Depuis une semaine, le M23 a pris le contrôle de la cité stratégique de Walikale centre, chef-lieu du territoire du même nom. Après la chute de Goma, la 34ᵉ région militaire des FARDC avait pourtant choisi d’y installer son quartier général afin d’anticiper toute avancée ennemie.
Cependant, la perte de Nyabiondo, dans le territoire de Masisi, a été un coup dur pour les forces loyalistes. Il n’a fallu que quelques jours après cette défaite pour que Walikale centre tombe à son tour entre les mains des assaillants.
Un point névralgique
La chute de Walikale marque un tournant décisif dans cette guerre. Pour de nombreux analystes, il ne fait aucun doute que les rebelles envisagent désormais de progresser vers la province de la Tshopo, avec pour objectif la prise de Kisangani.
Les autorités congolaises semblent avoir pris la mesure du danger. Dès le lendemain de la prise de Walikale, l’armée congolaise a déployé des avions de chasse Sukhoï ainsi que des drones militaires pour frapper l’aérodrome local et ralentir la progression des rebelles vers Lubutu.
Face à cette offensive, le M23 a annoncé unilatéralement un cessez-le-feu ainsi qu’un repositionnement à Walikale et dans ses environs. Toutefois, cette déclaration s’est révélée être une manœuvre visant à détourner l’attention et à éviter de nouvelles frappes des FARDC. L’objectif caché était sans doute de permettre à ses troupes de se reposer, de se réorganiser et d’accueillir des renforts en prévision des combats à venir.
En effet, le dimanche 23 mars, le M23 est revenu sur sa décision en annonçant la reprise des hostilités. Depuis, des renforts en hommes et en armement affluent via l’aérodrome de Kigoma. Selon plusieurs témoignages, un petit avion effectue de fréquentes navettes pour transporter des soldats et du matériel jusqu’à Walikale centre.
« Il y a des bourbiers à Mpofi qui rendent la progression difficile par voie terrestre. Le M23 exploite donc la piste aérienne pour se renforcer », explique un habitant de Walikale.

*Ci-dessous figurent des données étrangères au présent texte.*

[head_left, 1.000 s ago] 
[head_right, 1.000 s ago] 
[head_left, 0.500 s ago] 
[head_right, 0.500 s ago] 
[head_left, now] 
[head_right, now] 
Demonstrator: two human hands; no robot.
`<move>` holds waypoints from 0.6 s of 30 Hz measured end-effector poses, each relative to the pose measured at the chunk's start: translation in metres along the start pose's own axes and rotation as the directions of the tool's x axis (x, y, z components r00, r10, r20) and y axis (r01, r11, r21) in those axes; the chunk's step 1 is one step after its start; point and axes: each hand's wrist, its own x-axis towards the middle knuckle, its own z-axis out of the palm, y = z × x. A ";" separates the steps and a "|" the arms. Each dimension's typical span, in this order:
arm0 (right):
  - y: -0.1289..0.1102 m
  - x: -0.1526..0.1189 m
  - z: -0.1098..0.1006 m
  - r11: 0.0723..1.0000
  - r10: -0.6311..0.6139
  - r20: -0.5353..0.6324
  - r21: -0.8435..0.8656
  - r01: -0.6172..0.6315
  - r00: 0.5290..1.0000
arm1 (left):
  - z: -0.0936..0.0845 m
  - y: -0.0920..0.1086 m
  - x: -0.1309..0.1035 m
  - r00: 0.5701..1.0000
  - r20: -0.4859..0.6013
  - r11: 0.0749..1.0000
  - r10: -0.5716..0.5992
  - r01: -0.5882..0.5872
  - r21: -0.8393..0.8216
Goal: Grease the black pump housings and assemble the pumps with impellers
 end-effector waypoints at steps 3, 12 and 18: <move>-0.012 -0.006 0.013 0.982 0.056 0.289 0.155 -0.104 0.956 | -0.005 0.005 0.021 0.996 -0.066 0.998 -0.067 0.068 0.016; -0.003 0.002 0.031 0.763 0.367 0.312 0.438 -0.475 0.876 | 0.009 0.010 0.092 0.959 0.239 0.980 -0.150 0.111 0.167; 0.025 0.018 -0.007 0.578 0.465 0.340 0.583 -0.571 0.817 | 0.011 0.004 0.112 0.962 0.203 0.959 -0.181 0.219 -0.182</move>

En parallèle, d’autres renforts en provenance de Masisi continuent d’arriver par la route.
Walikale centre, dernier verrou avant Kisangani ?

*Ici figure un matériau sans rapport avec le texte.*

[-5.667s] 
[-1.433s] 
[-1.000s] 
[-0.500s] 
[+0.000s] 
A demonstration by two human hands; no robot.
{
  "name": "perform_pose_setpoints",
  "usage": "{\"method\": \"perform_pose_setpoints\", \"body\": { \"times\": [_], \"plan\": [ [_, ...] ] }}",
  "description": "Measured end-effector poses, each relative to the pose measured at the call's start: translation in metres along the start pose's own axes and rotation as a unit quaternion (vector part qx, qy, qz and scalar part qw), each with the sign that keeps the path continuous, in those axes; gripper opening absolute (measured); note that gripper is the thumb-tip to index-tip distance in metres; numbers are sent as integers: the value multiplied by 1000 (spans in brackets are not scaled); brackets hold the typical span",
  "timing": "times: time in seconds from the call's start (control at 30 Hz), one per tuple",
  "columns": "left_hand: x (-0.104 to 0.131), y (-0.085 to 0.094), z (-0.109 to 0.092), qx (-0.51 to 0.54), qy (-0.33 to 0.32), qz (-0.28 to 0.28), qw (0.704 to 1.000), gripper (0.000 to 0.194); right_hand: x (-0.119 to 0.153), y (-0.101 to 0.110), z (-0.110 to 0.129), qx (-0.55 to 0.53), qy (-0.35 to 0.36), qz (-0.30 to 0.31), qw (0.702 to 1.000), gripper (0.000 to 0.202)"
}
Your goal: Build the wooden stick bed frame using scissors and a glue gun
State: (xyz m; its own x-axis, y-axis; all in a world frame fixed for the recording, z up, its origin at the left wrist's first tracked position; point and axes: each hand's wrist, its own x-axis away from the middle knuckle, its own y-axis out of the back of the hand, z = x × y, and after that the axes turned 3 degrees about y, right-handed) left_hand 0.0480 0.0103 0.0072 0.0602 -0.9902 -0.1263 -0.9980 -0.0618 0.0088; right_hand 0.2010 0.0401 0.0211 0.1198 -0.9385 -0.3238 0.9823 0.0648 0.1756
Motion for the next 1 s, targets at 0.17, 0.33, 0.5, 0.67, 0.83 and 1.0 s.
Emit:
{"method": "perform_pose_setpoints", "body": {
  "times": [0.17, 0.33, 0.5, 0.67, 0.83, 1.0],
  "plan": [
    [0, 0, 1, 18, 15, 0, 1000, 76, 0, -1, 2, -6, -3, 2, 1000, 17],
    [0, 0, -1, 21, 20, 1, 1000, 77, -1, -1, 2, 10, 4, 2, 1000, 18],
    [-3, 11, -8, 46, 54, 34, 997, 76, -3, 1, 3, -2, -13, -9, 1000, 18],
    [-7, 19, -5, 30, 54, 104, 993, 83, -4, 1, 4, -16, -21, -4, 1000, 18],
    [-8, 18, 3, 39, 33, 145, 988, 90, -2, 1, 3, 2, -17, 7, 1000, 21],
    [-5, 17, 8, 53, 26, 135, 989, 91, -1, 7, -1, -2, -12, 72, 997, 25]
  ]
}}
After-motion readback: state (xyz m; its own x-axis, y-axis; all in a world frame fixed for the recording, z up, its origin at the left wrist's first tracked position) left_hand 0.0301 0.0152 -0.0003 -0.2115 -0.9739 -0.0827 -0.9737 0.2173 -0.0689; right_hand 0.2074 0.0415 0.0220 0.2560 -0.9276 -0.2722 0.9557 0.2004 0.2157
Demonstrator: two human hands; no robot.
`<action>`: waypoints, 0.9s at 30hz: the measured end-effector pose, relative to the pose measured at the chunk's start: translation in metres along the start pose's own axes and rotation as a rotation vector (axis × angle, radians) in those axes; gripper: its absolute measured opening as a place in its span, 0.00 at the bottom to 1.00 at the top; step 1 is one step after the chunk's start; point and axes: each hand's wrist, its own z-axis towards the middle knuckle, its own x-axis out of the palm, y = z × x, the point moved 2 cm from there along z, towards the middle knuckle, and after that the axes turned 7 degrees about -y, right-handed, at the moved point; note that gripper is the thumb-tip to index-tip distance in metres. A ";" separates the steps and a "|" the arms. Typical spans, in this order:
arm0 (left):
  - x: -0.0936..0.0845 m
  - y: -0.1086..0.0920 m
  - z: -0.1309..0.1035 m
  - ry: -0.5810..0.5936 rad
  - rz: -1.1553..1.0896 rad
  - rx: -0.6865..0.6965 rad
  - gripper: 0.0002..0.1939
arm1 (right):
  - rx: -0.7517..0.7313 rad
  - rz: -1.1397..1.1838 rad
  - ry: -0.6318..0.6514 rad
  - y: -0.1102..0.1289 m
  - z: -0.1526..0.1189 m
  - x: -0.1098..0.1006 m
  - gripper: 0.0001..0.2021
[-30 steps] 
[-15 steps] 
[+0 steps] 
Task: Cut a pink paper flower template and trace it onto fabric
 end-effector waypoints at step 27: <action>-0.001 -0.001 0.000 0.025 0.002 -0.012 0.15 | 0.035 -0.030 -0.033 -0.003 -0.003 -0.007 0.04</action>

L’intensification des mouvements rebelles à Walikale n’est certainement pas anodine. L’entité joue un rôle de carrefour entre plusieurs provinces stratégiques : le Sud-Kivu, déjà en partie sous contrôle des assaillants, le Maniema, et surtout la Tshopo. Aujourd’hui, le M23 se trouve à environ 400 km de Kisangani, capitale provinciale de la Tshopo.
Sur cette route, la résistance pourrait être limitée en raison de la densité forestière, ce qui favoriserait une progression rapide des rebelles. En se renforçant à Walikale, le M23 prépare sans doute une bataille décisive pour la prise de Kisangani.

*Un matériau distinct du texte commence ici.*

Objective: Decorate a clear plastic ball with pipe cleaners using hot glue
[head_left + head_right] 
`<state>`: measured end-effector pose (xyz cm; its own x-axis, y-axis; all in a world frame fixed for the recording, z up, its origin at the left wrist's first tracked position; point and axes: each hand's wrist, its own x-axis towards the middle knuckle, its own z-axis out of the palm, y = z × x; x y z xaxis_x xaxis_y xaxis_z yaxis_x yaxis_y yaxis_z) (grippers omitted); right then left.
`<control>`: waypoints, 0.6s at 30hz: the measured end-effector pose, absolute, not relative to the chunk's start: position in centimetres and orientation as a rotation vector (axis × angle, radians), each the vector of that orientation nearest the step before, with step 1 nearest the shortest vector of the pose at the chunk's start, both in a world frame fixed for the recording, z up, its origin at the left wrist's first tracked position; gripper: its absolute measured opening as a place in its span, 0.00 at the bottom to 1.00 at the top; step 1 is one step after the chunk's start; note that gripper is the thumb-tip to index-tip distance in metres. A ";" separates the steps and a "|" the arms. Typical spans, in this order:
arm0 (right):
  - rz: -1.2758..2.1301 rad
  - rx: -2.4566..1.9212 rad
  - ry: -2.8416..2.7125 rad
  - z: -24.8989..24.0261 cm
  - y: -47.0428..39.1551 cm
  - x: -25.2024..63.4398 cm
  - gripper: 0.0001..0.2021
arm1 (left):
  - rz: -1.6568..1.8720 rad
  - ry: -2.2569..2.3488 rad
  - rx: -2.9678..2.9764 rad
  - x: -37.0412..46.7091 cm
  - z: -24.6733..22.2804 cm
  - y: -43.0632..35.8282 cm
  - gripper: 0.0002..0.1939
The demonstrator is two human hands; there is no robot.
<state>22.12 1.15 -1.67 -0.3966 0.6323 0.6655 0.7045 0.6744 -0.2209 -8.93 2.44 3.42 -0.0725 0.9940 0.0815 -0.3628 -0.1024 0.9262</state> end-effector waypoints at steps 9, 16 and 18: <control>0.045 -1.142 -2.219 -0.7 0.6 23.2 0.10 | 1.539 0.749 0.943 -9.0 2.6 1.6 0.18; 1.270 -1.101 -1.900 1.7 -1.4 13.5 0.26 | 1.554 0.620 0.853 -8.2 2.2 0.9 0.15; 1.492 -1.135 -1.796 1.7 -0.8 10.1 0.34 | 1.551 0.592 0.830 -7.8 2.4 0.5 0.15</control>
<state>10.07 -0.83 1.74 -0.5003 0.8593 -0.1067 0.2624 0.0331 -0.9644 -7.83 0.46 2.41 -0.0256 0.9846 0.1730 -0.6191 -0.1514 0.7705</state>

Or, la chute de Kisangani représenterait un basculement majeur dans le conflit. Comme à l’époque du régime de Mobutu, cette ville martyre revêt une importance stratégique capitale. Son positionnement sur le fleuve Congo en fait une porte d’entrée vers l’intérieur du pays.
Conscient de la gravité de la situation, l’état-major des FARDC a multiplié les déplacements. Le chef d’état-major général s’est rendu à Kisangani pour évaluer la situation, tandis que le général Ychaligonza Nduru, chef d’état-major général adjoint chargé des opérations, s’est déplacé à Bunia (Ituri), d’où partent plusieurs renforts destinés à renforcer le front de Walikale.
À ce stade du conflit, il est clair que les deux camps se préparent pour une bataille aux enjeux majeurs. Kinshasa doit redoubler d’efforts pour empêcher la chute de Kisangani face aux ambitions expansionnistes du régime de Kigali. Car si la ville venait à tomber, le pays pourrait plonger dans une crise sans précédent.